The Role of Technology in Addiction

Tech critics and researchers have pointed out the intentional design of smartphone apps to be addictive. Similar to the strategies employed by the food and tobacco industries, smartphone and social media companies leverage design features to promote addictive usage behaviors. The addictive nature of these products has led to calls for regulatory measures to protect individuals, particularly children, from the potential negative effects of excessive screen time.

Regulating Design Features

Some advocate for legislative measures to regulate the design of technology products, especially those targeted at children. Proposals such as discouraging infinite scroll, autoplay, and addictive design features aim to mitigate the potential harm caused by excessive screen time. However, with current regulations primarily resting on individual responsibility, the onus is often on us to manage our screen time and its impact on our mental well-being.
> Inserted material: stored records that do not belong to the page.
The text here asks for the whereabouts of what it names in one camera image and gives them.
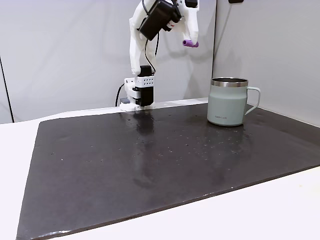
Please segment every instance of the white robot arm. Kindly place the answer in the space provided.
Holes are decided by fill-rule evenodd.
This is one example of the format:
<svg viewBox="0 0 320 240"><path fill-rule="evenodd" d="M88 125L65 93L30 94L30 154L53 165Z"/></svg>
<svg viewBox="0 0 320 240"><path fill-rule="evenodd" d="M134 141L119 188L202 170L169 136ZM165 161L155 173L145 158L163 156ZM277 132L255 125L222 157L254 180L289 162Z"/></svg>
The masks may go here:
<svg viewBox="0 0 320 240"><path fill-rule="evenodd" d="M120 107L133 111L153 103L156 55L148 44L161 29L182 33L181 43L185 47L197 48L200 0L142 0L130 18L130 62L134 77L124 80L127 99L122 99ZM144 52L149 63L140 65Z"/></svg>

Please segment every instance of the cable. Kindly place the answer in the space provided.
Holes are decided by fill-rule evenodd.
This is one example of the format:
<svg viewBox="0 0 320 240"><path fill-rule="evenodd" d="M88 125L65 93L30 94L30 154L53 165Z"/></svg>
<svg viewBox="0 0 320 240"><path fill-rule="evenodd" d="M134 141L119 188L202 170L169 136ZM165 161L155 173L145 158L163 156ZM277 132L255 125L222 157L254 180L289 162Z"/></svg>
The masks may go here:
<svg viewBox="0 0 320 240"><path fill-rule="evenodd" d="M143 6L146 14L149 16L149 12L148 12L148 10L147 10L147 8L146 8L146 5L145 5L145 0L142 0L142 6Z"/></svg>
<svg viewBox="0 0 320 240"><path fill-rule="evenodd" d="M149 61L149 59L147 57L147 44L148 44L148 39L145 41L144 55L145 55L146 60L150 64L150 66L153 68L154 73L156 73L155 67L152 65L152 63Z"/></svg>
<svg viewBox="0 0 320 240"><path fill-rule="evenodd" d="M9 105L9 110L10 110L10 114L11 114L11 119L12 119L12 122L14 123L15 122L15 118L14 118L14 113L12 112L12 107L11 107L11 103L10 103L8 87L7 87L6 78L5 78L4 67L2 66L2 61L1 61L1 56L0 56L0 68L2 70L4 88L5 88L5 92L6 92L6 97L8 99L8 105Z"/></svg>
<svg viewBox="0 0 320 240"><path fill-rule="evenodd" d="M119 98L119 94L120 94L120 91L122 89L122 87L124 86L125 84L122 84L120 87L119 87L119 90L118 90L118 93L116 95L116 99L115 99L115 106L118 107L118 98Z"/></svg>
<svg viewBox="0 0 320 240"><path fill-rule="evenodd" d="M156 48L155 48L155 56L157 56L157 52L158 52L158 47L159 47L159 38L160 38L160 32L158 32L158 39L156 41Z"/></svg>

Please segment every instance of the white table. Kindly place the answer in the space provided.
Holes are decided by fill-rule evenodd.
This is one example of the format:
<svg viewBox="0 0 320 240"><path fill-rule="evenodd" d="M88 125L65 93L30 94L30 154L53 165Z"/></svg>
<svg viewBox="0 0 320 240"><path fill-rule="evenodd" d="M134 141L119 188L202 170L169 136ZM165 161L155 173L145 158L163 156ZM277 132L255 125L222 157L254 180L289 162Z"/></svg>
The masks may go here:
<svg viewBox="0 0 320 240"><path fill-rule="evenodd" d="M206 103L206 98L157 103L156 108ZM120 112L118 107L65 112L0 125L0 239L16 239L39 123ZM247 187L121 223L58 238L101 239L320 239L320 168Z"/></svg>

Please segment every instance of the gray wall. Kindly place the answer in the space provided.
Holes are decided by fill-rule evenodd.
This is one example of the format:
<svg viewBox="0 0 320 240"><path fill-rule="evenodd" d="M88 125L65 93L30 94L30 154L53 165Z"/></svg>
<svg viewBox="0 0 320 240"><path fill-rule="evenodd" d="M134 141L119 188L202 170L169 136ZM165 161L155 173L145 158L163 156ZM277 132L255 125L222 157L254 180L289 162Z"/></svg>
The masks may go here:
<svg viewBox="0 0 320 240"><path fill-rule="evenodd" d="M319 12L319 0L218 0L213 76L249 79L263 108L320 126Z"/></svg>
<svg viewBox="0 0 320 240"><path fill-rule="evenodd" d="M0 0L0 53L15 120L113 107L132 77L129 18L139 2ZM156 102L208 96L215 11L215 0L201 0L198 49L161 32Z"/></svg>
<svg viewBox="0 0 320 240"><path fill-rule="evenodd" d="M5 88L4 77L0 65L0 124L12 123L11 113Z"/></svg>

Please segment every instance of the mug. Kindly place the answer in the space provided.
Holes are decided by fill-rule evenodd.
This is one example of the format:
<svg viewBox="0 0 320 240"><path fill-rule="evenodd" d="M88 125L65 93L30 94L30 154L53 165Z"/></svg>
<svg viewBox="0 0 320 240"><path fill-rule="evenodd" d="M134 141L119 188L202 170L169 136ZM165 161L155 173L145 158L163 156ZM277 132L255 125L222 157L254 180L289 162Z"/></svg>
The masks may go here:
<svg viewBox="0 0 320 240"><path fill-rule="evenodd" d="M207 119L220 126L239 126L244 123L245 115L260 104L261 90L248 86L249 81L242 78L219 77L211 80L208 99ZM248 90L259 92L258 103L246 112Z"/></svg>

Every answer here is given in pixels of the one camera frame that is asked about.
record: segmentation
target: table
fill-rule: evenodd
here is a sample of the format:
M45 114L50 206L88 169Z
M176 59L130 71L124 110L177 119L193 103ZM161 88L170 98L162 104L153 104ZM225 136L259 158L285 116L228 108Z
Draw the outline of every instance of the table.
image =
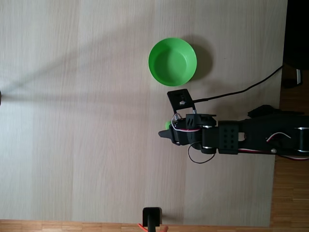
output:
M269 225L274 157L196 165L157 132L166 92L243 89L282 63L287 1L0 1L0 218L135 223L159 206L171 224ZM150 75L153 45L180 37L198 69L182 87ZM281 73L197 104L216 120L279 105ZM202 160L205 155L192 154Z

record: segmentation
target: black bracket
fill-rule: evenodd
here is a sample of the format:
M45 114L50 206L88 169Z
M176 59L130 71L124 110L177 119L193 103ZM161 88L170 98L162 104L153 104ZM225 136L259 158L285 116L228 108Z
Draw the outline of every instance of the black bracket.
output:
M155 227L160 226L161 212L159 207L143 208L143 227L148 227L148 232L155 232Z
M168 92L168 98L172 105L174 114L177 113L177 110L187 108L193 108L193 110L196 110L189 91L186 88Z

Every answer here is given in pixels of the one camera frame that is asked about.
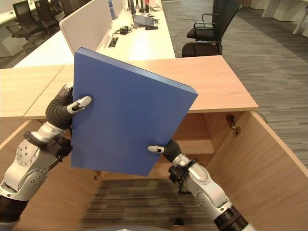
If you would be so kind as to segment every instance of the door hinge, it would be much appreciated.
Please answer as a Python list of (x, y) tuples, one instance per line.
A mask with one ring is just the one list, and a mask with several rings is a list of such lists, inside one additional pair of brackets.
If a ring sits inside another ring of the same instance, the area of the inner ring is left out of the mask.
[(235, 116), (232, 114), (226, 115), (226, 120), (230, 126), (230, 128), (233, 130), (234, 134), (237, 136), (242, 131), (241, 127), (235, 126)]

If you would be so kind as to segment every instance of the robotic hand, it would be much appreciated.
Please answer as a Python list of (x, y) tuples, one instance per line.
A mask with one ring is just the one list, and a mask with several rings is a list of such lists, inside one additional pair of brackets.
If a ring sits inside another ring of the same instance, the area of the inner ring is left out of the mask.
[(166, 146), (149, 146), (153, 153), (161, 153), (173, 166), (169, 169), (169, 178), (185, 186), (194, 196), (197, 204), (217, 225), (219, 231), (256, 231), (235, 209), (223, 189), (210, 177), (208, 171), (182, 154), (180, 146), (174, 140)]
[(92, 101), (85, 96), (73, 102), (73, 83), (60, 90), (46, 109), (47, 122), (38, 131), (26, 132), (12, 165), (0, 184), (0, 231), (10, 231), (18, 223), (28, 201), (47, 178), (48, 171), (71, 152), (63, 137), (75, 113)]

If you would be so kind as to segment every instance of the wooden desktop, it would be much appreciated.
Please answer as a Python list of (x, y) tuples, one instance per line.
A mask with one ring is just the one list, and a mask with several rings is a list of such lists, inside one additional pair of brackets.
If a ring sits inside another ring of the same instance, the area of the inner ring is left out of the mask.
[[(308, 170), (253, 112), (257, 109), (256, 102), (222, 56), (129, 63), (196, 89), (199, 96), (174, 138), (181, 144), (184, 154), (199, 159), (257, 230), (302, 231), (307, 227)], [(32, 79), (40, 72), (44, 80)], [(4, 105), (0, 111), (3, 119), (0, 126), (13, 119), (26, 120), (0, 146), (2, 177), (14, 159), (23, 132), (40, 127), (36, 119), (45, 118), (50, 100), (63, 84), (73, 79), (73, 66), (7, 69), (0, 70), (0, 75), (6, 82), (0, 85), (1, 92), (11, 94), (11, 98), (7, 98), (11, 106), (0, 99), (0, 106)], [(16, 88), (27, 78), (32, 79), (32, 86), (20, 87), (20, 94), (12, 95), (8, 87), (11, 77)], [(19, 110), (20, 102), (25, 105)], [(234, 126), (241, 128), (238, 135), (230, 127), (227, 115), (233, 115)], [(167, 178), (170, 166), (160, 158), (149, 177)], [(92, 171), (70, 167), (67, 158), (51, 171), (46, 183), (29, 202), (17, 230), (76, 230), (100, 184), (93, 179), (94, 175)], [(103, 180), (142, 178), (110, 172), (100, 172), (100, 176)]]

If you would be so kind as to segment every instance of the blue book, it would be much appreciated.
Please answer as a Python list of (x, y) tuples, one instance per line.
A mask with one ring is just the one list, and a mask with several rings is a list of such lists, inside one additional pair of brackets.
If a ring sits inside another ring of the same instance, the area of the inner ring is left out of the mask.
[(73, 98), (92, 103), (73, 117), (74, 167), (147, 176), (198, 93), (190, 86), (108, 56), (75, 52)]

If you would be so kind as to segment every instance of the black office chair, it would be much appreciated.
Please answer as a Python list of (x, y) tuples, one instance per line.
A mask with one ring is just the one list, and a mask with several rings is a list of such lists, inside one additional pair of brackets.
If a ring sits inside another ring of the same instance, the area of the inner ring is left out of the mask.
[(51, 34), (52, 31), (55, 31), (59, 27), (59, 22), (51, 13), (48, 0), (36, 1), (35, 8), (38, 13), (39, 22), (48, 34)]
[(210, 56), (218, 55), (217, 47), (211, 42), (197, 41), (190, 42), (183, 46), (182, 57), (195, 57), (195, 56)]
[(16, 24), (6, 26), (13, 38), (25, 38), (28, 40), (30, 36), (42, 31), (40, 25), (34, 20), (28, 1), (22, 1), (13, 4), (16, 14)]
[(62, 12), (62, 7), (60, 6), (58, 0), (51, 0), (50, 1), (50, 9), (53, 16)]
[(235, 0), (230, 0), (224, 10), (221, 12), (219, 16), (219, 20), (217, 21), (215, 27), (207, 28), (200, 27), (197, 28), (198, 24), (207, 24), (203, 22), (197, 22), (193, 25), (195, 36), (198, 37), (198, 40), (209, 41), (216, 45), (218, 54), (222, 55), (222, 45), (221, 40), (226, 32), (229, 24), (232, 19), (239, 11), (242, 5)]
[(62, 5), (65, 17), (69, 16), (71, 13), (86, 4), (85, 0), (60, 0), (60, 3)]
[[(228, 4), (229, 1), (230, 0), (214, 0), (213, 1), (213, 12), (212, 13), (204, 13), (201, 16), (202, 22), (205, 22), (204, 16), (212, 16), (212, 23), (208, 24), (208, 25), (212, 25), (212, 26), (205, 26), (205, 24), (203, 24), (203, 26), (197, 26), (196, 28), (201, 28), (201, 27), (211, 28), (211, 27), (215, 27), (216, 23), (219, 20), (219, 14), (223, 11), (223, 9), (226, 7), (226, 5)], [(195, 31), (195, 29), (192, 28), (187, 33), (186, 37), (198, 40), (198, 34), (195, 34), (194, 31)]]

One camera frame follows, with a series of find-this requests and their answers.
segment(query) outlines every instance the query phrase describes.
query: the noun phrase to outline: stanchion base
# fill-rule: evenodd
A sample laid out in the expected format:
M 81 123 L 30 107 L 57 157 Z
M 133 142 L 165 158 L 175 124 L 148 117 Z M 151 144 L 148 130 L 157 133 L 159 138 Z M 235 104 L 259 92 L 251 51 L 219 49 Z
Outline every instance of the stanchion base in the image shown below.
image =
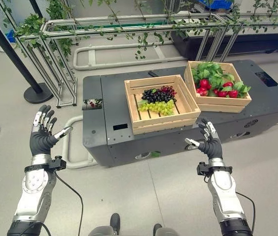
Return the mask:
M 28 101 L 29 103 L 37 104 L 37 103 L 43 103 L 45 101 L 48 101 L 53 97 L 53 94 L 50 92 L 50 90 L 48 89 L 45 83 L 39 83 L 39 86 L 42 89 L 41 93 L 36 93 L 32 89 L 32 87 L 29 87 L 24 92 L 24 98 L 26 101 Z

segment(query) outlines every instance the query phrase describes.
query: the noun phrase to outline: dark purple grapes
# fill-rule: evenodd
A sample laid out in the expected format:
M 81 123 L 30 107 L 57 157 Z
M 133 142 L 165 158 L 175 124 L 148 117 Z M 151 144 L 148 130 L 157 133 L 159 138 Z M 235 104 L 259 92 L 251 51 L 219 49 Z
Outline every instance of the dark purple grapes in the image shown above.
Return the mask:
M 171 99 L 173 99 L 174 102 L 176 102 L 175 99 L 175 90 L 173 90 L 172 86 L 163 86 L 161 89 L 149 89 L 144 90 L 142 99 L 147 100 L 148 103 L 155 103 L 155 102 L 168 102 Z

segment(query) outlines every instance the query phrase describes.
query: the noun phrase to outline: black glove
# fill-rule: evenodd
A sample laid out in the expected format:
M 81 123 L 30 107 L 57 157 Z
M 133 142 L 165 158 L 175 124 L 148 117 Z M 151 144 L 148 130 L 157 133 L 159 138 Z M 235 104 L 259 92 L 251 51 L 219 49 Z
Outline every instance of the black glove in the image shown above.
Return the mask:
M 53 110 L 49 111 L 50 109 L 49 105 L 43 105 L 36 113 L 30 138 L 30 148 L 33 156 L 38 154 L 50 155 L 50 149 L 73 129 L 68 126 L 59 133 L 52 135 L 52 128 L 57 118 L 50 120 L 55 113 Z
M 201 128 L 200 132 L 205 138 L 204 143 L 199 143 L 193 139 L 185 139 L 185 141 L 188 144 L 198 148 L 204 154 L 207 154 L 209 159 L 222 158 L 222 145 L 217 135 L 216 129 L 210 121 L 204 118 L 201 121 L 203 124 L 200 123 L 199 127 Z

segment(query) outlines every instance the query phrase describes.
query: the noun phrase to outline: grapes
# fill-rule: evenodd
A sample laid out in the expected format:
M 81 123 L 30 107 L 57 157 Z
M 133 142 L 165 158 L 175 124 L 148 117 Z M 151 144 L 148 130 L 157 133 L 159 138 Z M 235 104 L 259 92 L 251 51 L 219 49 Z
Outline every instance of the grapes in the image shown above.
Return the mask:
M 168 102 L 170 100 L 176 102 L 175 94 L 176 92 L 173 90 L 173 86 L 163 86 L 161 89 L 152 88 L 145 90 L 142 99 L 147 100 L 148 103 Z
M 168 102 L 155 102 L 155 103 L 143 103 L 139 106 L 139 111 L 150 110 L 152 112 L 160 113 L 164 116 L 171 116 L 174 114 L 173 108 L 175 107 L 174 100 L 171 99 Z

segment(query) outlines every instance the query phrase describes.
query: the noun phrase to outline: blue crate
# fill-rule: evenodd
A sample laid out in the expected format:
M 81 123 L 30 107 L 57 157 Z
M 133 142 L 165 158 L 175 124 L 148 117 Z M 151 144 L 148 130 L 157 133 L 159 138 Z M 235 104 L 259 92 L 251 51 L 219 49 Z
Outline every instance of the blue crate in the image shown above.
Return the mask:
M 199 2 L 205 4 L 206 7 L 210 8 L 210 4 L 206 3 L 205 0 L 198 0 Z M 212 5 L 211 9 L 230 9 L 232 2 L 227 0 L 215 0 Z
M 11 31 L 6 34 L 7 39 L 10 41 L 10 43 L 15 43 L 16 40 L 14 38 L 14 31 L 11 29 Z

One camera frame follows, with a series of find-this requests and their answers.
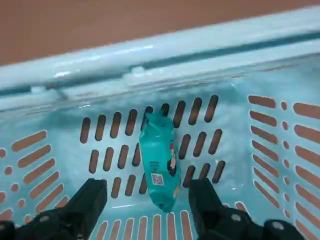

The Way Forward: Mindful Smartphone Usage

In light of the challenges posed by smartphone addiction, individuals are increasingly exploring ways to regain control of their screen time. Whether it involves taking a break from smartphones, implementing designated phone-free zones, or seeking legislative changes, acknowledging the impact of excessive screen time is the first step towards fostering a healthier relationship with technology.

Conclusion

The adverse effects of smartphone addiction on mental health and well-being have sparked a reevaluation of our digital habits. As individuals and society at large grapple with the implications of excessive screen time, it becomes crucial to prioritize mindful smartphone usage and consider the potential benefits of detox periods. By reassessing our relationship with technology and implementing measures to promote responsible usage, we can strive to cultivate a healthier and more balanced approach to engaging with our smartphones.